ルージュ・ココ・スティロ _ 1




ない…。どこに入れちゃったんだろ?

いつものニュース番組をBGMに、月曜の朝からポーチをひっくり返す。
バラバラとコスメが白いドレッサーに広がる中、ヘレナのマスカラが床にこぼれ落ちた。


別にあれじゃなくてもいいんだけど…。
今日はネイビーのストライプスーツだから、あれでレディ感を足したい気分なのに。




シャネルのルージュ・ココ・スティロ、#214メサージュ。
濃いめのローズで、ブラウンがかった色味が肌馴染み良くて。グッと女っぽさが足せるお気に入り。

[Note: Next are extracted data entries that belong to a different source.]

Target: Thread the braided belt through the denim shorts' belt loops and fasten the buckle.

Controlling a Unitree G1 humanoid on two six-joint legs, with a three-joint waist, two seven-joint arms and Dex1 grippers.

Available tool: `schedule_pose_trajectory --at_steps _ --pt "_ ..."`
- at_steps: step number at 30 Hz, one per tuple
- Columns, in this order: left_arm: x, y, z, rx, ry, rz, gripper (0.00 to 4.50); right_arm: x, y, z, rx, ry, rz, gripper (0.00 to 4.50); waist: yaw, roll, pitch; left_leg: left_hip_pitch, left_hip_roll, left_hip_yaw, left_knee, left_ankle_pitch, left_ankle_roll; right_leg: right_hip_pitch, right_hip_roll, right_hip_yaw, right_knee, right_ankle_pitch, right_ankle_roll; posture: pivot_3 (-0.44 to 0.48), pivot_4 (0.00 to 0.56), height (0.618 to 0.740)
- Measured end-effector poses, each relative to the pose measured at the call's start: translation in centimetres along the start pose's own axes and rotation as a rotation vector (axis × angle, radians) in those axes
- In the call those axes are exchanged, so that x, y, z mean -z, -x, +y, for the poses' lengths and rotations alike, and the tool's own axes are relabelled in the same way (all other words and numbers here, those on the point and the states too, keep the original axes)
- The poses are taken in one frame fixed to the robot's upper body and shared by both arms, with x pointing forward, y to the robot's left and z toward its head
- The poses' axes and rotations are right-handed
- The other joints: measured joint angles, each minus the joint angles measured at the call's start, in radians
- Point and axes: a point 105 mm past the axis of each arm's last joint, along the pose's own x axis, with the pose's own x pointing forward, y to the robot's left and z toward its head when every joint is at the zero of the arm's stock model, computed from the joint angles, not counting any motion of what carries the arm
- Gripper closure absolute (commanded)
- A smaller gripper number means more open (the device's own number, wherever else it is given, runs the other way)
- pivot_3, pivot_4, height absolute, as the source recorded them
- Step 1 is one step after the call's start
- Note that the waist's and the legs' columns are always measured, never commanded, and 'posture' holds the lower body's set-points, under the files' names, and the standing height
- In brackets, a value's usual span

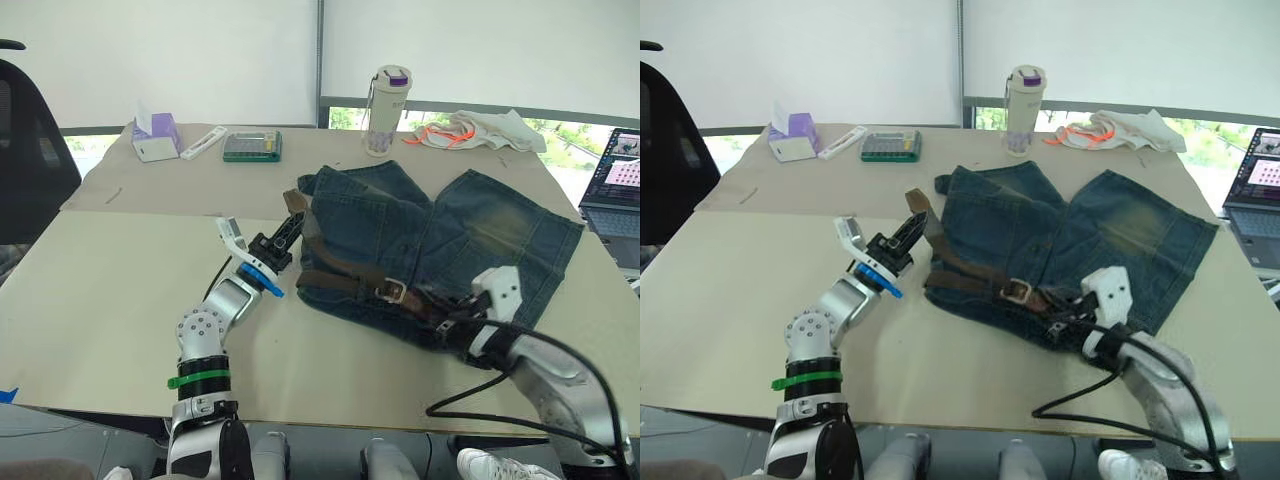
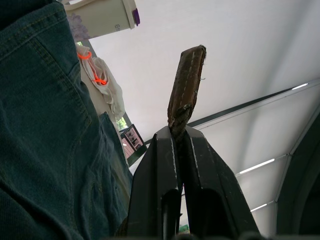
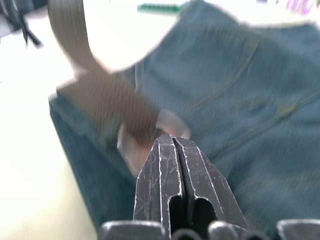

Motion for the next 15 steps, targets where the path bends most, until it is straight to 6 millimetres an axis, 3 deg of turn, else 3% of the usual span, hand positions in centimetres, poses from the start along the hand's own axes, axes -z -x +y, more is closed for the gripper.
schedule_pose_trajectory --at_steps 3,11,15 --pt "0.2 -0.1 0.0 0.002 0.000 0.009 4.50 -0.6 -0.5 -0.4 0.004 0.017 -0.015 4.48 0.001 0.000 0.000 0.000 0.000 0.000 0.000 0.000 0.000 0.000 0.000 0.000 0.000 0.000 0.000 0.000 0.150 0.740" --pt "0.1 0.4 0.2 0.004 -0.006 0.008 4.50 3.1 -1.2 -0.3 -0.032 0.070 0.157 4.48 0.002 0.000 0.000 0.000 0.000 0.000 0.000 0.000 0.000 0.000 0.000 0.000 0.000 0.000 0.000 0.000 0.150 0.740" --pt "0.1 0.4 0.2 0.004 -0.006 0.008 4.50 3.3 -1.3 -0.1 -0.051 0.091 0.167 4.48 0.002 0.000 0.000 0.000 0.000 0.000 0.000 0.000 0.000 0.000 0.000 0.000 0.000 0.000 0.000 0.000 0.150 0.740"
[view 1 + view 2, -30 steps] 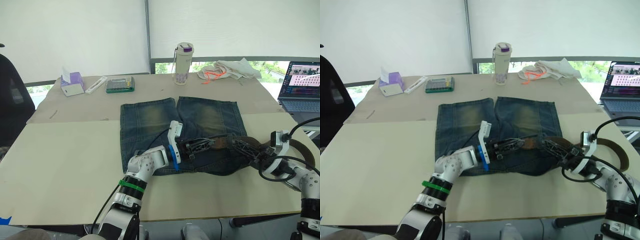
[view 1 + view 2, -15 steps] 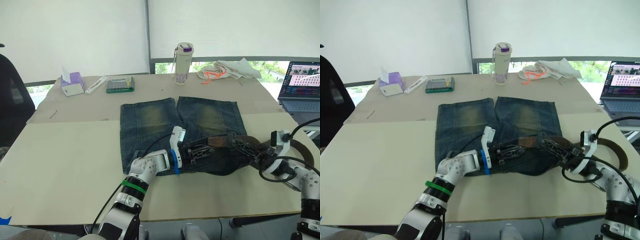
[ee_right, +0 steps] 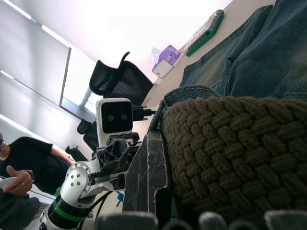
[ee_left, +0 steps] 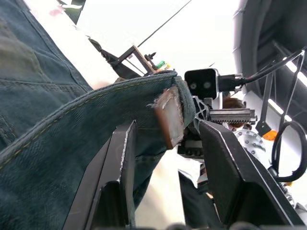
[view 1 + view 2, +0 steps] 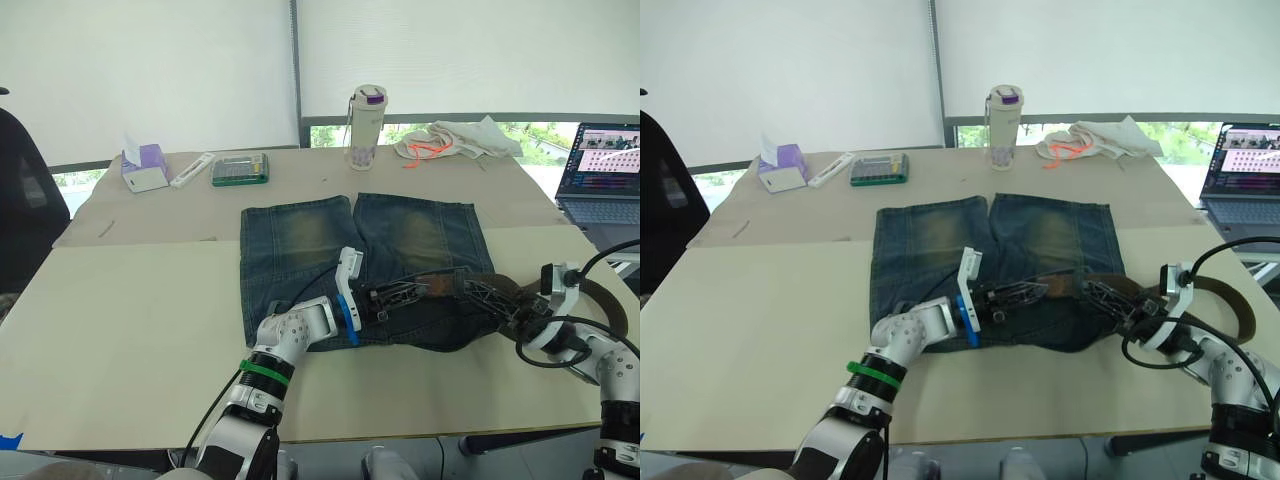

ないとなると、気になるなぁ。最後に使ったの、いつだったっけ。
だけどもう朝の支度時間は限界で、仕方なくYSLのヴォリュプテ、キスインベージュを取り上げた。
最近こればっかりだけど…まぁいっか。







週末中、柊介からの着信は止まなかった。
昨日の夜、やっとメールを一本入れた。献身的に見せかけた執拗さに、心が動いたわけではなくて。
会社で顔を合わせた時、気まずいだろうなという打算が働いたから。


『話したくない。』に対して、秒速で届いた返事は。

「分かった、待ってる。」の一言。


何を待ってるの?これじゃあ、まるで私が冷たい女で、柊介が可哀想な男みたいじゃない。
柊介のこういう立ち回り方、つくづくスマートで。つくづく、ずるい。




『あー…やっぱ、ベージュじゃなかったかも。』



鏡の中の自分に、ため息。
冴えない顔。ベージュは寝不足の瞼を、ますます重たそうに見せた。

ベージュのリップは、元々苦手だった。だけど柊介が、「悪くないよ?」と言ってくれたから挑戦した一本。


至る所に柊介が多すぎる。
あちこちに転がる気配に、頭が痛いよ。




どうしたいんだろ、私。




我ながら腐った表情。彼氏の浮気なんかで、こんなにダメージを受けた自分が悔しい。

よし、もう少しチークを足して出かけよう。
大きなブラシで、淡いピンクをもう一度頬に載せてからドレッサーの前を立った。





















午後からの会議の準備も、万全に終えて。
会議前にサクッとランチしてこようと思ったところで、業務課長から呼ばれた。


「藤澤さん。」


立ち止まった私を振り返る先輩に、頭を下げる。


『追いかけます、お先にどうぞ。』


このタイミングでの、“藤澤”指名。なんか嫌な予感だなぁ。
資料を追加したいとか修正したいとか、そんな感じかなぁ。


『何でしょう?』


諦め半分で、デスクにお財布を置いて課長へ歩み寄る。

もしこの予感が的中したら、今日のランチはお預けだ。
パワーポイントに配布資料。あと一時間で余波を受ける各種を整えるなんて、至難の技だから。